Collected data entries:
· · · ·

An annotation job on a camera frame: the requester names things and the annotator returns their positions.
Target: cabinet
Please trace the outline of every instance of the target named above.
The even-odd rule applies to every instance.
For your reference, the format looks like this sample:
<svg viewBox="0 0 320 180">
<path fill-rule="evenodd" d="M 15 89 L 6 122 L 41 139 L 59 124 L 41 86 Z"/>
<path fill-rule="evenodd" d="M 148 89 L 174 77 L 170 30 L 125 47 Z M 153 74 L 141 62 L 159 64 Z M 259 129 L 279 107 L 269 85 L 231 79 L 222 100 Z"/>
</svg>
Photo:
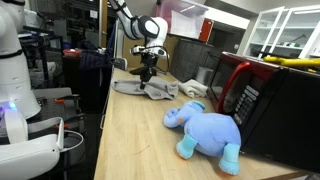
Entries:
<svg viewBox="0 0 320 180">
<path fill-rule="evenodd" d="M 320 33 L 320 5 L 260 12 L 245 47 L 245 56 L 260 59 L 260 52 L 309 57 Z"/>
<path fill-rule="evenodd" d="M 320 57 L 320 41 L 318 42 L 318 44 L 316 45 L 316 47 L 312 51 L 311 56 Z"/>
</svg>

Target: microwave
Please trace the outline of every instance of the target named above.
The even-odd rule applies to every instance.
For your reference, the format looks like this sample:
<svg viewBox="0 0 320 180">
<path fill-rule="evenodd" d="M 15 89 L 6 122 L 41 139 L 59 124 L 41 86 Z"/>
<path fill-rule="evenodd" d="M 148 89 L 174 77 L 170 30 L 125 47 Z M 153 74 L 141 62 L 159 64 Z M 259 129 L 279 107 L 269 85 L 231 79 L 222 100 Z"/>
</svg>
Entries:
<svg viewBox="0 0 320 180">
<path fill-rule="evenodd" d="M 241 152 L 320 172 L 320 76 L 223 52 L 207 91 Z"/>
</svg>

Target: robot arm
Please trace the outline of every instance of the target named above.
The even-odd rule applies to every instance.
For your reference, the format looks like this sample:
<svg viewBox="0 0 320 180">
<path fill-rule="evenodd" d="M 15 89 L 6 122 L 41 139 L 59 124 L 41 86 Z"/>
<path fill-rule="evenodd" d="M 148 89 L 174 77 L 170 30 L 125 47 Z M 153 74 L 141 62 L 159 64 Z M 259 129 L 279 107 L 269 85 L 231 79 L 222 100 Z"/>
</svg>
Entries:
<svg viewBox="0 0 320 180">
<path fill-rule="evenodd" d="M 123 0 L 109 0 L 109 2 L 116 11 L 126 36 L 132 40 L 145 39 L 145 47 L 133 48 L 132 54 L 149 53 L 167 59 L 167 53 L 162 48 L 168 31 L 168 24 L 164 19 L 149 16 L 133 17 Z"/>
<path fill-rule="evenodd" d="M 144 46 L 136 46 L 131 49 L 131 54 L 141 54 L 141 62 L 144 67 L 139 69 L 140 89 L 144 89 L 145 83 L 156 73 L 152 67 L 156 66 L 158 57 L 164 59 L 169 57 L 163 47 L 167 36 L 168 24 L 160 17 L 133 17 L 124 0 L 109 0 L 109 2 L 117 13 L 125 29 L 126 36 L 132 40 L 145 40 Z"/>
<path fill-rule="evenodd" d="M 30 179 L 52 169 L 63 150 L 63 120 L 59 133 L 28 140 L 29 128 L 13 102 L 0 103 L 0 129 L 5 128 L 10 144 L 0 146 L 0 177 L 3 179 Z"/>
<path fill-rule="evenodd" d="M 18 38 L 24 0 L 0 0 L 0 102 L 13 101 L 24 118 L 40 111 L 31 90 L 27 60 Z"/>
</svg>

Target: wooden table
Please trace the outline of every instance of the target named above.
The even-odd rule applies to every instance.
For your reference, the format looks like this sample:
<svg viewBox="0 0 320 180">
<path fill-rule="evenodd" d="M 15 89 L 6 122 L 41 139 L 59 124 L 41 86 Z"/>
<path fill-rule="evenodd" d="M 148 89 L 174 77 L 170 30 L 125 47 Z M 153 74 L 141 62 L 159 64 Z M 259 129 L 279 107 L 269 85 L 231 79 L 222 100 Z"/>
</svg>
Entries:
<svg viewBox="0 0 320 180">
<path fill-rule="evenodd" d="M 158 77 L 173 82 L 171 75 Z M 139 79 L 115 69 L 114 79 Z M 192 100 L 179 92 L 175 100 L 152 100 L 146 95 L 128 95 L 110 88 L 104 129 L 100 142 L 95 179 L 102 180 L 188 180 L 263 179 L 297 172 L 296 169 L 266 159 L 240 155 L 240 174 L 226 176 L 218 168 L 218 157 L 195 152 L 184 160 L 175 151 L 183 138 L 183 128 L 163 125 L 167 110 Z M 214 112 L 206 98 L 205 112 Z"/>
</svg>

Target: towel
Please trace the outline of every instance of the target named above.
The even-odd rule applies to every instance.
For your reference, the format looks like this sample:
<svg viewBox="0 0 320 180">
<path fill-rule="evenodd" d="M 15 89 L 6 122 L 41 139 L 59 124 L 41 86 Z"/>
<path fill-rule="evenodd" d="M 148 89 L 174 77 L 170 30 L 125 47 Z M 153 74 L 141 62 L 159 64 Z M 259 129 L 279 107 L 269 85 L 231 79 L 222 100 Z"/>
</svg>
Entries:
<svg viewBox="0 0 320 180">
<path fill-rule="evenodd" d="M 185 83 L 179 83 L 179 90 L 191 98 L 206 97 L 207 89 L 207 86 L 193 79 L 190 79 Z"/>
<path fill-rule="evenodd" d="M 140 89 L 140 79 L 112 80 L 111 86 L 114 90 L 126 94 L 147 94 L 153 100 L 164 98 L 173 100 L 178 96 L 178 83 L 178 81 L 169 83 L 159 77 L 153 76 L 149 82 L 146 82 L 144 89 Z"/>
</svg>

· · · ·

■ **Problem to work on**:
Retype the records exactly. Any image in them should not appear in what you write.

■ **Problem solution**:
An annotation job on a camera frame: the requester names things and the annotator returns their positions.
Target: cabinet
Please trace the outline of every instance of the target named above.
The even-odd rule applies to every instance.
For your reference, the format looks like this sample:
<svg viewBox="0 0 320 180">
<path fill-rule="evenodd" d="M 15 89 L 6 122 L 41 139 L 59 124 L 41 86 Z"/>
<path fill-rule="evenodd" d="M 148 89 L 174 77 L 170 30 L 125 47 Z M 153 74 L 141 62 L 159 64 Z M 259 129 L 279 107 L 269 85 L 231 79 L 222 100 Z"/>
</svg>
Photo:
Entries:
<svg viewBox="0 0 320 180">
<path fill-rule="evenodd" d="M 320 33 L 320 5 L 260 12 L 245 47 L 245 56 L 260 59 L 260 52 L 309 57 Z"/>
<path fill-rule="evenodd" d="M 320 57 L 320 41 L 318 42 L 318 44 L 316 45 L 316 47 L 312 51 L 311 56 Z"/>
</svg>

Target: microwave
Please trace the outline of every instance of the target named above.
The even-odd rule applies to every instance.
For your reference, the format looks like this sample:
<svg viewBox="0 0 320 180">
<path fill-rule="evenodd" d="M 15 89 L 6 122 L 41 139 L 59 124 L 41 86 Z"/>
<path fill-rule="evenodd" d="M 148 89 L 174 77 L 170 30 L 125 47 Z M 153 74 L 141 62 L 159 64 Z M 259 129 L 279 107 L 269 85 L 231 79 L 222 100 Z"/>
</svg>
Entries:
<svg viewBox="0 0 320 180">
<path fill-rule="evenodd" d="M 241 152 L 320 172 L 320 76 L 223 52 L 207 91 Z"/>
</svg>

Target: robot arm
Please trace the outline of every instance of the target named above.
The even-odd rule applies to every instance.
For your reference, the format looks like this sample:
<svg viewBox="0 0 320 180">
<path fill-rule="evenodd" d="M 15 89 L 6 122 L 41 139 L 59 124 L 41 86 Z"/>
<path fill-rule="evenodd" d="M 148 89 L 174 77 L 170 30 L 125 47 Z M 153 74 L 141 62 L 159 64 Z M 259 129 L 279 107 L 269 85 L 231 79 L 222 100 Z"/>
</svg>
Entries:
<svg viewBox="0 0 320 180">
<path fill-rule="evenodd" d="M 123 0 L 109 0 L 109 2 L 116 11 L 126 36 L 132 40 L 145 39 L 145 47 L 133 48 L 132 54 L 149 53 L 167 59 L 167 53 L 162 48 L 168 31 L 168 24 L 164 19 L 149 16 L 133 17 Z"/>
<path fill-rule="evenodd" d="M 144 46 L 136 46 L 131 49 L 131 54 L 141 54 L 141 62 L 144 67 L 139 69 L 140 89 L 144 89 L 145 83 L 156 73 L 152 67 L 156 66 L 158 57 L 164 59 L 169 57 L 163 47 L 167 36 L 168 24 L 160 17 L 133 17 L 124 0 L 109 0 L 109 2 L 117 13 L 125 29 L 126 36 L 132 40 L 145 40 Z"/>
<path fill-rule="evenodd" d="M 30 179 L 52 169 L 63 150 L 63 120 L 59 133 L 28 140 L 29 128 L 13 102 L 0 103 L 0 129 L 5 128 L 10 144 L 0 146 L 0 177 L 3 179 Z"/>
<path fill-rule="evenodd" d="M 18 38 L 24 0 L 0 0 L 0 102 L 13 101 L 24 118 L 40 111 L 31 90 L 27 60 Z"/>
</svg>

Target: wooden table
Please trace the outline of every instance of the target named above.
The even-odd rule applies to every instance.
For your reference, the format looks like this sample:
<svg viewBox="0 0 320 180">
<path fill-rule="evenodd" d="M 15 89 L 6 122 L 41 139 L 59 124 L 41 86 Z"/>
<path fill-rule="evenodd" d="M 148 89 L 174 77 L 170 30 L 125 47 Z M 153 74 L 141 62 L 159 64 Z M 259 129 L 279 107 L 269 85 L 231 79 L 222 100 Z"/>
</svg>
Entries:
<svg viewBox="0 0 320 180">
<path fill-rule="evenodd" d="M 158 77 L 173 82 L 171 75 Z M 139 79 L 115 69 L 114 79 Z M 192 100 L 179 92 L 175 100 L 152 100 L 146 95 L 128 95 L 110 88 L 104 129 L 100 142 L 95 179 L 102 180 L 188 180 L 263 179 L 297 172 L 296 169 L 266 159 L 240 155 L 240 174 L 226 176 L 218 168 L 218 157 L 195 152 L 184 160 L 175 151 L 183 138 L 183 128 L 163 125 L 167 110 Z M 214 112 L 206 98 L 205 112 Z"/>
</svg>

Target: towel
Please trace the outline of every instance of the target named above.
The even-odd rule applies to every instance.
For your reference, the format looks like this sample:
<svg viewBox="0 0 320 180">
<path fill-rule="evenodd" d="M 15 89 L 6 122 L 41 139 L 59 124 L 41 86 Z"/>
<path fill-rule="evenodd" d="M 148 89 L 174 77 L 170 30 L 125 47 Z M 153 74 L 141 62 L 159 64 Z M 259 129 L 279 107 L 269 85 L 231 79 L 222 100 Z"/>
</svg>
Entries:
<svg viewBox="0 0 320 180">
<path fill-rule="evenodd" d="M 185 83 L 179 83 L 179 90 L 191 98 L 206 97 L 207 89 L 207 86 L 193 79 L 190 79 Z"/>
<path fill-rule="evenodd" d="M 140 89 L 140 79 L 112 80 L 111 86 L 114 90 L 126 94 L 147 94 L 153 100 L 164 98 L 173 100 L 178 96 L 178 83 L 178 81 L 169 83 L 159 77 L 153 76 L 149 82 L 146 82 L 144 89 Z"/>
</svg>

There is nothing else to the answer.